● Work to complete
Could you write out the records below exactly as they appear, leaving out any pictures?

Records from a dataset:
-=-=-=-=-
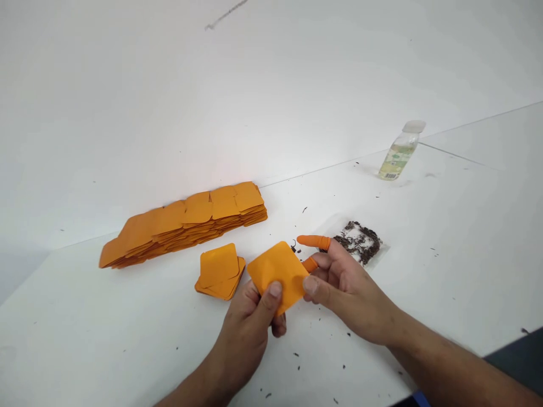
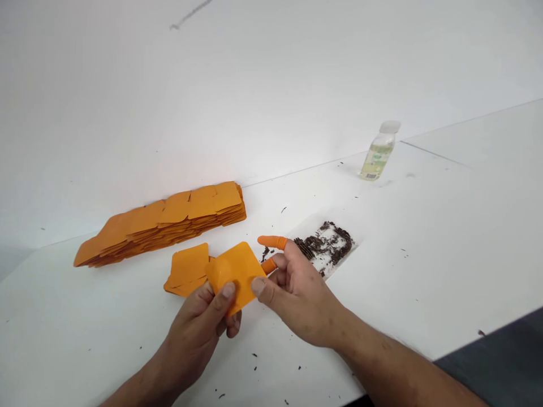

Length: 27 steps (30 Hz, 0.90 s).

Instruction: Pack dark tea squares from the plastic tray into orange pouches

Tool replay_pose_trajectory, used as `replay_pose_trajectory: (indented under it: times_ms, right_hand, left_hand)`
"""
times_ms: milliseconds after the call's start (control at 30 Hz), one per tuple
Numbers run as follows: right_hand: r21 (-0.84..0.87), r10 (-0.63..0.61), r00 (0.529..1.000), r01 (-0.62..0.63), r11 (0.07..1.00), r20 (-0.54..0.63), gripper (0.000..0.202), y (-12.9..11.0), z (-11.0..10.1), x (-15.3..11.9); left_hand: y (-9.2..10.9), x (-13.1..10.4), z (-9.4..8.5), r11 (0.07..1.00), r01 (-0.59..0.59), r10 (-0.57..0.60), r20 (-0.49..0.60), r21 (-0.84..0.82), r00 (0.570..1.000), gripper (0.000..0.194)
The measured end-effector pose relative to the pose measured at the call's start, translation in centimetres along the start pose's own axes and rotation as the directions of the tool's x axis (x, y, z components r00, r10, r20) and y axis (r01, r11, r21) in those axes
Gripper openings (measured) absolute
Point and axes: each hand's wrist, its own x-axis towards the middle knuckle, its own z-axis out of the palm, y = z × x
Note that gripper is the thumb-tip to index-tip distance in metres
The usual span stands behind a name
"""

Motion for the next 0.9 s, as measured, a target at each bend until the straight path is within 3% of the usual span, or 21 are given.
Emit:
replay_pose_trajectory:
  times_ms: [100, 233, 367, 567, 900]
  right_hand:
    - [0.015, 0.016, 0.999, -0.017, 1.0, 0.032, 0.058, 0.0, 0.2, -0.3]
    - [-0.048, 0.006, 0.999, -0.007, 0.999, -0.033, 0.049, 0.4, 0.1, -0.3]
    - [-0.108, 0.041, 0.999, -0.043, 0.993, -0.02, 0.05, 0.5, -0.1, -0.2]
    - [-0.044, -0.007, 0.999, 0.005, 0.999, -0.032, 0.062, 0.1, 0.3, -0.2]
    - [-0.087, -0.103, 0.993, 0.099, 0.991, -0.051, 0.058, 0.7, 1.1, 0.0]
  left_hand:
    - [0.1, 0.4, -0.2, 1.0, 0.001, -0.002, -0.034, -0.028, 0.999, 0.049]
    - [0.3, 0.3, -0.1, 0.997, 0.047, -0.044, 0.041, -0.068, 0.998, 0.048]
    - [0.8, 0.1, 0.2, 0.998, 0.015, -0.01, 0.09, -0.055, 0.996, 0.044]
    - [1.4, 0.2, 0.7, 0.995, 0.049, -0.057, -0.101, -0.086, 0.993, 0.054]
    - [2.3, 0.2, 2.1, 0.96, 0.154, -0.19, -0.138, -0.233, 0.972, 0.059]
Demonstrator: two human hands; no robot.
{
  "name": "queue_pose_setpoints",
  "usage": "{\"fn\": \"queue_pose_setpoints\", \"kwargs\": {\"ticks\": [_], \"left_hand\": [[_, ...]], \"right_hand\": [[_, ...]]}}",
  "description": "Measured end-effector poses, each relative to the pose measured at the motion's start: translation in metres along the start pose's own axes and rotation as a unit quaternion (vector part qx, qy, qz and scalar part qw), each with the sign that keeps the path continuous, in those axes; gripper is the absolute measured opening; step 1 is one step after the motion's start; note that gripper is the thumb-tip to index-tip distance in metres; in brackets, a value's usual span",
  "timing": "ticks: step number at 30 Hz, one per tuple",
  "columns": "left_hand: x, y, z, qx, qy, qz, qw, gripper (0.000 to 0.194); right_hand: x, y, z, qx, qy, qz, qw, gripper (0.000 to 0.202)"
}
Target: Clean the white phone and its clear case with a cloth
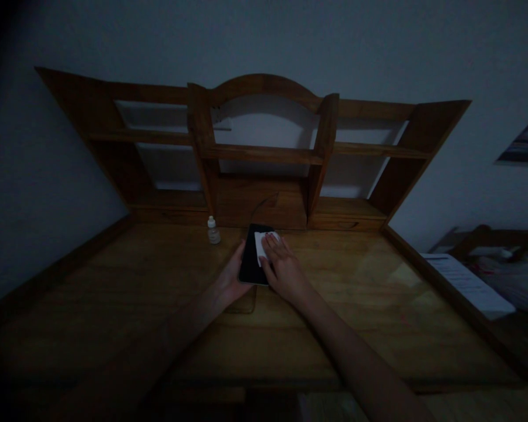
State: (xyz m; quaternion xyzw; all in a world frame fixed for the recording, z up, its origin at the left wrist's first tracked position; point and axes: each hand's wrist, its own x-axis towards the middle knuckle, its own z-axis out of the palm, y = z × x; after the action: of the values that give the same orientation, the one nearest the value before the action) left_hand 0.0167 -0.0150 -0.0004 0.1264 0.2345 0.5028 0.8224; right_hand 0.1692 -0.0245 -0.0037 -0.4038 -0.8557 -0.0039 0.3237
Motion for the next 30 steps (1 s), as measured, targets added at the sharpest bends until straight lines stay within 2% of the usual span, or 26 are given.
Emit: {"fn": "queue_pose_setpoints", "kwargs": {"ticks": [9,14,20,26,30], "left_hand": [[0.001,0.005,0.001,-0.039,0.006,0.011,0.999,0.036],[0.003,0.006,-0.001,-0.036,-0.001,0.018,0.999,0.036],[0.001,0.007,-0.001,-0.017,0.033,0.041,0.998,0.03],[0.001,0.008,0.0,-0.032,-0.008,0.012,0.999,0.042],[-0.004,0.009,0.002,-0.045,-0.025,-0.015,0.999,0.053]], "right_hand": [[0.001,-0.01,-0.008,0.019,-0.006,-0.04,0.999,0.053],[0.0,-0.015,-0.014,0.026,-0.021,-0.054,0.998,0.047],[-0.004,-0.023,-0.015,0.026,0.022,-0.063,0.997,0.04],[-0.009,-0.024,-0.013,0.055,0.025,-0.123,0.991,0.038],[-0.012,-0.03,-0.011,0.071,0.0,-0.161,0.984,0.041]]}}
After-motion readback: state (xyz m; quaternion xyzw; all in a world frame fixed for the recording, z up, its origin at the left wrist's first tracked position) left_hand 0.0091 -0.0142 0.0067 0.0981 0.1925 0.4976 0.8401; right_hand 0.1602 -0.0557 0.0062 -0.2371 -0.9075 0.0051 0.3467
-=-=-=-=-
● Answer section
Length: 27 steps (30 Hz, 0.90 s).

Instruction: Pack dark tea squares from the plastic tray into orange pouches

Tool replay_pose_trajectory, used as `replay_pose_trajectory: (indented under it: times_ms, right_hand, left_hand)`
"""
times_ms: milliseconds after the call's start (control at 30 Hz), one per tuple
Numbers run as follows: right_hand: r21 (-0.84..0.87), r10 (-0.63..0.61), r00 (0.529..1.000), r01 (-0.62..0.63), r11 (0.07..1.00), r20 (-0.54..0.63), gripper (0.000..0.202), y (-12.9..11.0), z (-11.0..10.1), x (-15.3..11.9); left_hand: y (-9.2..10.9), x (-13.1..10.4), z (-9.4..8.5), r11 (0.07..1.00), r01 (-0.59..0.59), r10 (-0.57..0.60), r20 (-0.49..0.60), r21 (-0.84..0.82), r00 (0.570..1.000), gripper (0.000..0.194)
The measured end-effector pose relative to the pose measured at the call's start, translation in centimetres along the start pose's own axes and rotation as the directions of the tool's x axis (x, y, z components r00, r10, r20) and y axis (r01, r11, r21) in those axes
Gripper openings (measured) absolute
Point and axes: each hand's wrist, its own x-axis towards the middle knuckle, its own z-axis out of the palm, y = z × x
Note that gripper is the thumb-tip to index-tip distance in metres
The usual span stands behind a name
"""

Motion for the next 0.9 s, as measured, a target at each bend until the straight path is within 3% of the usual span, or 21 are given.
Emit:
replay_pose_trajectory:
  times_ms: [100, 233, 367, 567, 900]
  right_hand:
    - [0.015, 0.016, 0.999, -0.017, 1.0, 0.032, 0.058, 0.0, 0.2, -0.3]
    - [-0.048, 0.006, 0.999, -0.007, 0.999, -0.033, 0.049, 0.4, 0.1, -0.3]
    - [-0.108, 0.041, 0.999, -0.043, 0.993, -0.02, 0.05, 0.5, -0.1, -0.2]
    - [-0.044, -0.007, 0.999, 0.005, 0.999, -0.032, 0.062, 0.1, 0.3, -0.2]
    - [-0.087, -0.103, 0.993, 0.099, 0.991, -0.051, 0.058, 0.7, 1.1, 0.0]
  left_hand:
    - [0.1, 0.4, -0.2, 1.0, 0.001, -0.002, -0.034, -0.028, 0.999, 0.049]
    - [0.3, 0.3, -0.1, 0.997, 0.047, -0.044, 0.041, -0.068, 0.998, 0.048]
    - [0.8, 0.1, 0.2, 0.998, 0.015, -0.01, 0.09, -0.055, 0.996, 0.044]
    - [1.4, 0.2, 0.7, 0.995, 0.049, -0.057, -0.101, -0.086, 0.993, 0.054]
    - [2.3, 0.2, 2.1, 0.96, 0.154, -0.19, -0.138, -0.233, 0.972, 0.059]
Demonstrator: two human hands; no robot.
{
  "name": "queue_pose_setpoints",
  "usage": "{\"fn\": \"queue_pose_setpoints\", \"kwargs\": {\"ticks\": [_], \"left_hand\": [[_, ...]], \"right_hand\": [[_, ...]]}}",
  "description": "Measured end-effector poses, each relative to the pose measured at the motion's start: translation in metres along the start pose's own axes and rotation as a unit quaternion (vector part qx, qy, qz and scalar part qw), each with the sign that keeps the path continuous, in those axes; gripper is the absolute measured opening; step 1 is one step after the motion's start; note that gripper is the thumb-tip to index-tip distance in metres; in brackets, a value's usual span",
  "timing": "ticks: step number at 30 Hz, one per tuple",
  "columns": "left_hand: x, y, z, qx, qy, qz, qw, gripper (0.000 to 0.194); right_hand: x, y, z, qx, qy, qz, qw, gripper (0.000 to 0.202)"
}
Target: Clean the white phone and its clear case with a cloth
State: (xyz m; quaternion xyzw; all in a world frame fixed for the recording, z up, its origin at the left wrist's first tracked position; point and axes: each hand's wrist, its own x-axis towards the middle knuckle, its own z-axis out of the palm, y = z × x; after the action: of the values that give the same orientation, the one nearest the value before the action) left_hand 0.0167 -0.0150 -0.0004 0.1264 0.2345 0.5028 0.8224; right_hand 0.1692 -0.0245 -0.0037 -0.4038 -0.8557 -0.0039 0.3237
Motion for the next 30 steps (1 s), as measured, targets added at the sharpest bends until straight lines stay within 2% of the usual span, or 26 are given.
Emit: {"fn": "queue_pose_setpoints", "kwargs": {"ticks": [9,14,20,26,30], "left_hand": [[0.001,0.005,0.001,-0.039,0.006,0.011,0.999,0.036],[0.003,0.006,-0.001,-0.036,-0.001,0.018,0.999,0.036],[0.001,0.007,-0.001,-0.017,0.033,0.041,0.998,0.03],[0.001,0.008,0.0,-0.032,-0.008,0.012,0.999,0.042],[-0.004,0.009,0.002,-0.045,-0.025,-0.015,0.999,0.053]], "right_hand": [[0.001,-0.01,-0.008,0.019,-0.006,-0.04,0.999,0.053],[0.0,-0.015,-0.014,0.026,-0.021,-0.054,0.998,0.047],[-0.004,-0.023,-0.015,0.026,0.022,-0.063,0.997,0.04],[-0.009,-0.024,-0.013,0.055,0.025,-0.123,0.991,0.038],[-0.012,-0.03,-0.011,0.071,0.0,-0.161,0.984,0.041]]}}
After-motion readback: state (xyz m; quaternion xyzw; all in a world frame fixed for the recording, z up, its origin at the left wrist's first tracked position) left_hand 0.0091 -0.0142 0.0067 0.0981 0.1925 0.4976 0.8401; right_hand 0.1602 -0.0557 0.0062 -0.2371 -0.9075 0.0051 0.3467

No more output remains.